◆ What you are asked to do
Omit the pictures and return exactly the stretch of the material below from the line with "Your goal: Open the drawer" through the line with "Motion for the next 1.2".
*** Opening of Extracted records ***
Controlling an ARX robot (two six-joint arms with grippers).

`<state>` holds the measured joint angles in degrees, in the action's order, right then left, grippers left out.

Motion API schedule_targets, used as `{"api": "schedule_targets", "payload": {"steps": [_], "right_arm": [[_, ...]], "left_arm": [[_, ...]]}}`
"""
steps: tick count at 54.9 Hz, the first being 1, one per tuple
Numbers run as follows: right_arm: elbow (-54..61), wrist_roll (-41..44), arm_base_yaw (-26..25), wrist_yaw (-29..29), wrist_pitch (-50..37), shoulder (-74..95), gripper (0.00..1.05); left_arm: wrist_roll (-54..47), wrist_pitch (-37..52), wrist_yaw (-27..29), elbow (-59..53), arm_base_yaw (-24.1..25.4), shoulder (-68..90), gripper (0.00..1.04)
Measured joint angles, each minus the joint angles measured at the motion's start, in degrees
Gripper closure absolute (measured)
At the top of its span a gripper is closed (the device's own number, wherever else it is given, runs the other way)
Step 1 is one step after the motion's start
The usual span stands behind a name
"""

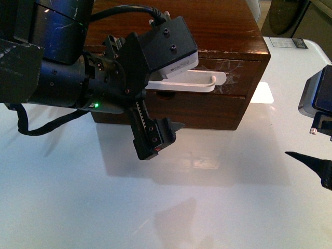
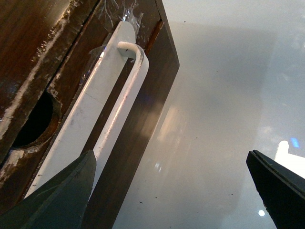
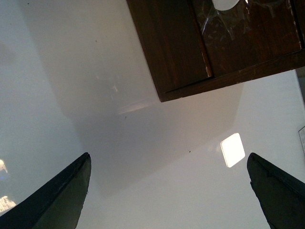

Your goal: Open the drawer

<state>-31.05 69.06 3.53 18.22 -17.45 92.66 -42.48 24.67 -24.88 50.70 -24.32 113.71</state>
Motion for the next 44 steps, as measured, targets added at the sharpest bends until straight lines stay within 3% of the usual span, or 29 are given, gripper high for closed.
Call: {"api": "schedule_targets", "payload": {"steps": [44], "right_arm": [[-1.3, 1.0, 0.5, 0.9, 3.0, 0.3, 0.09]], "left_arm": [[-3.4, -6.3, 2.6, 7.7, 1.3, 5.6, 0.08]]}}
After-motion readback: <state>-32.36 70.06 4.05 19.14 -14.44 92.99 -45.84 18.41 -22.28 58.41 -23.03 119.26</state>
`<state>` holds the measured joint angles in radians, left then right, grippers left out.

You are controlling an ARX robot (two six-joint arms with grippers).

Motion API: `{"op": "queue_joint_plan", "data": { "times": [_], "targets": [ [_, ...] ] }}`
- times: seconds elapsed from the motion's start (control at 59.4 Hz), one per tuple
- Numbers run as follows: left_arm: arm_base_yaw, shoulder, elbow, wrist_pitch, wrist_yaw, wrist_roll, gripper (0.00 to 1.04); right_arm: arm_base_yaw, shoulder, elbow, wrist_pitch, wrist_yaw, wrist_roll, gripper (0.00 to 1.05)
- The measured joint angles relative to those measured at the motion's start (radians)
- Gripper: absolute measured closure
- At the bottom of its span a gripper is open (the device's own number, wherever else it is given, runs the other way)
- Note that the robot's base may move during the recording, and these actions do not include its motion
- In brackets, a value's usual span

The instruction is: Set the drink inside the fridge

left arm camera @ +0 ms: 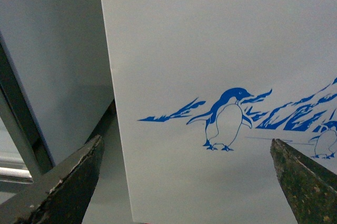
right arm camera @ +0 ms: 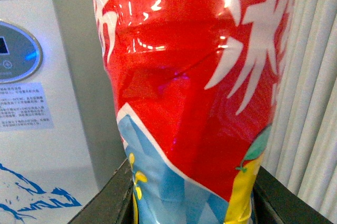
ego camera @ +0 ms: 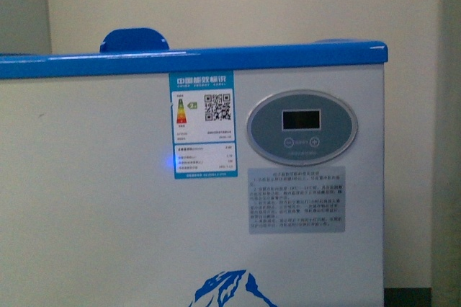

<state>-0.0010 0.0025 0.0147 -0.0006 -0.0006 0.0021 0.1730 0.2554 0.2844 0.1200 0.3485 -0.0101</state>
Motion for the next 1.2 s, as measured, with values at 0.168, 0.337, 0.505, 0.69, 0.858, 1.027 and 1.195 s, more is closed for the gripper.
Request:
{"op": "queue_joint_plan", "data": {
  "times": [0.168,0.337,0.505,0.69,0.858,1.027,1.195],
  "targets": [
    [0.0,0.0,0.0,0.0,0.0,0.0,0.08,0.0,0.0,0.0,0.0,0.0,-0.003,0.65],
    [0.0,0.0,0.0,0.0,0.0,0.0,0.08,0.0,0.0,0.0,0.0,0.0,-0.005,0.65],
    [0.0,0.0,0.0,0.0,0.0,0.0,0.08,0.0,0.0,0.0,0.0,0.0,-0.005,0.65],
    [0.0,0.0,0.0,0.0,0.0,0.0,0.08,0.0,0.0,0.0,0.0,0.0,-0.005,0.65],
    [0.0,0.0,0.0,0.0,0.0,0.0,0.08,0.0,0.001,0.0,0.0,0.0,-0.005,0.65],
    [0.0,0.0,0.0,0.0,0.0,0.0,0.08,0.0,0.0,0.001,0.0,0.0,-0.005,0.65],
    [0.076,0.17,0.068,-0.095,0.194,-0.211,0.08,0.0,0.001,0.001,0.0,0.0,-0.005,0.65]
  ]
}}
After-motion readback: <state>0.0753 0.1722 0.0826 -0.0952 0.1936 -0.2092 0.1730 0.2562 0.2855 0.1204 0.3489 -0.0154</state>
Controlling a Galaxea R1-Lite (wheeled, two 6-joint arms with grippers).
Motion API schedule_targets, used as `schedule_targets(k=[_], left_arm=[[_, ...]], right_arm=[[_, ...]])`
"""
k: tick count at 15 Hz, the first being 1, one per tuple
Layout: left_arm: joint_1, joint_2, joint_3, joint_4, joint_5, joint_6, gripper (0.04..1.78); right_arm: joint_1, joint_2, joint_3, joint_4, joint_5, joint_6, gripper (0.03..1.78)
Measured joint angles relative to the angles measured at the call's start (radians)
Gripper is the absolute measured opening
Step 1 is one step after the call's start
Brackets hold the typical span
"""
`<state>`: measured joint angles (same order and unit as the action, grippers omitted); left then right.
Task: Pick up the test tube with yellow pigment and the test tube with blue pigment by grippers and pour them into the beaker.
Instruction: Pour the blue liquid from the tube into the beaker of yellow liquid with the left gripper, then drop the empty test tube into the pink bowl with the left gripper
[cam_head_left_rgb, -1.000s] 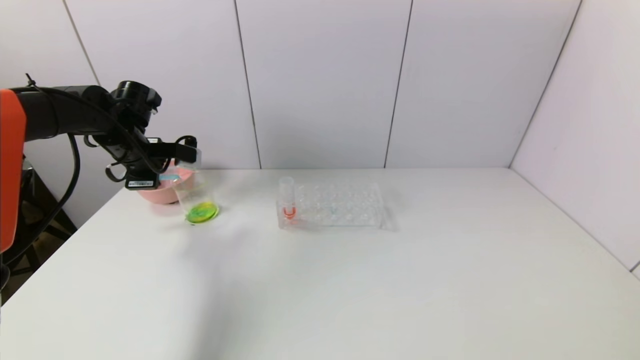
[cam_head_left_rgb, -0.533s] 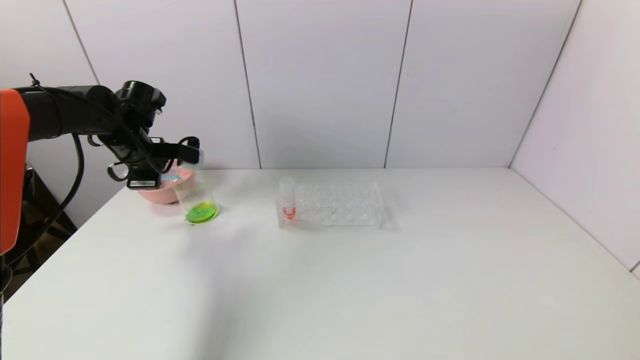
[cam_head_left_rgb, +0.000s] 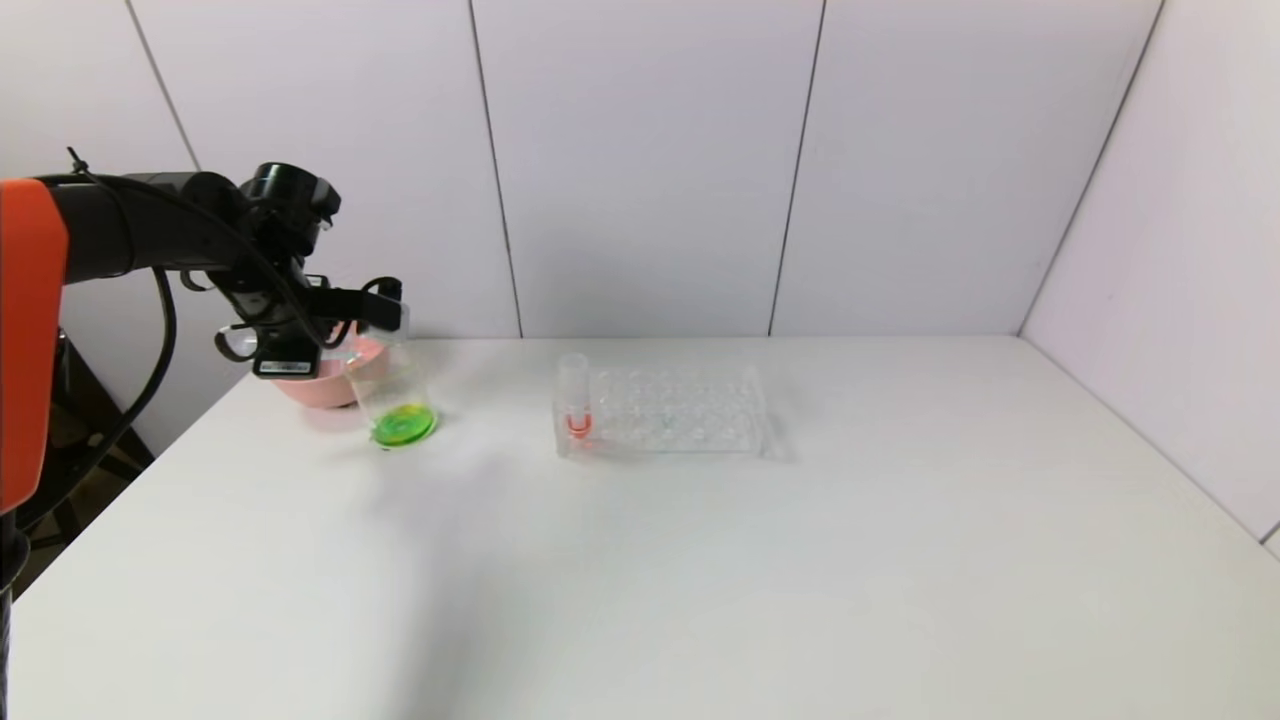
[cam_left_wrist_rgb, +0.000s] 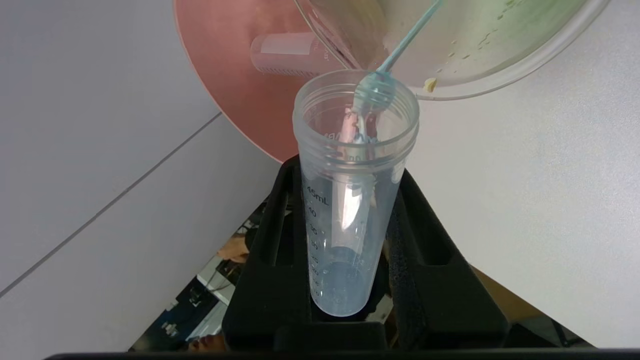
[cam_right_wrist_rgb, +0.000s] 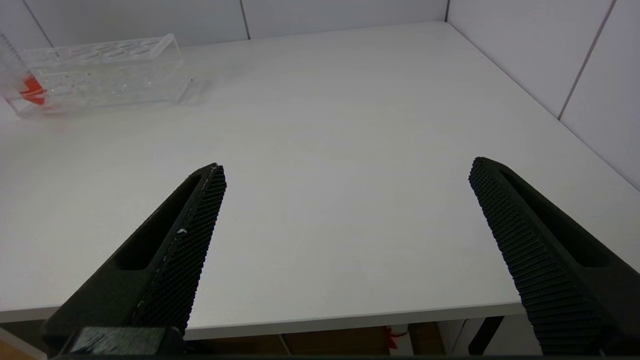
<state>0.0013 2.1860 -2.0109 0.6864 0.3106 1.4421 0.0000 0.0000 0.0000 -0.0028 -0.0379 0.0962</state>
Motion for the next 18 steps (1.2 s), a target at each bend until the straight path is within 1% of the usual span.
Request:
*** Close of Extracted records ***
◆ Solution for this task
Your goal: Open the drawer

<state>-31.05 69.06 3.53 18.22 -17.45 92.66 -42.48 24.67 -24.88 50.70 -24.32 113.71</state>
Motion for the next 44 steps, as measured, targets added at the sharpest bends until straight lines stay within 3% of the usual span, or 29 are given, gripper high for closed.
Call: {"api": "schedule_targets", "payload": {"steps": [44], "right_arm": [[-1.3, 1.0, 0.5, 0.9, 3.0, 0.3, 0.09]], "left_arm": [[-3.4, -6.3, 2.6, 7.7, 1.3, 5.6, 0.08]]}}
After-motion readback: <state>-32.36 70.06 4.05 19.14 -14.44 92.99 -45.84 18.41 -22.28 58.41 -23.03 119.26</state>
`<state>` holds the measured joint angles in radians, left then right, grippers left out.

You are controlling an ARX robot (two six-joint arms with grippers).

Motion API: `{"op": "queue_joint_plan", "data": { "times": [_], "targets": [ [_, ...] ] }}`
- times: seconds elapsed from the motion's start (control at 59.4 Hz), one per tuple
- Numbers run as follows: left_arm: arm_base_yaw, shoulder, elbow, wrist_pitch, wrist_yaw, wrist_roll, gripper (0.00 to 1.04); right_arm: arm_base_yaw, shoulder, elbow, wrist_pitch, wrist_yaw, wrist_roll, gripper (0.00 to 1.05)
- The measured joint angles relative to those measured at the motion's start (radians)
- Gripper: absolute measured closure
- At the bottom of its span a gripper is open (the device's own number, wherever else it is given, runs the other way)
- Note that the robot's base may move during the recording, and these actions do not include its motion
- In brackets, a value's usual span

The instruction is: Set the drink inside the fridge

left arm camera @ +0 ms: 
right arm camera @ +0 ms: 
ego camera @ +0 ms: 

<state>-0.0010 0.0025 0.0147 -0.0006 -0.0006 0.0021 0.1730 0.2554 0.2844 0.1200 0.3485 -0.0101</state>
Motion for the next 1.2 s, as measured, with values at 0.168, 0.337, 0.505, 0.69, 0.858, 1.027 and 1.195 s, more is closed for the gripper.

This exercise is done.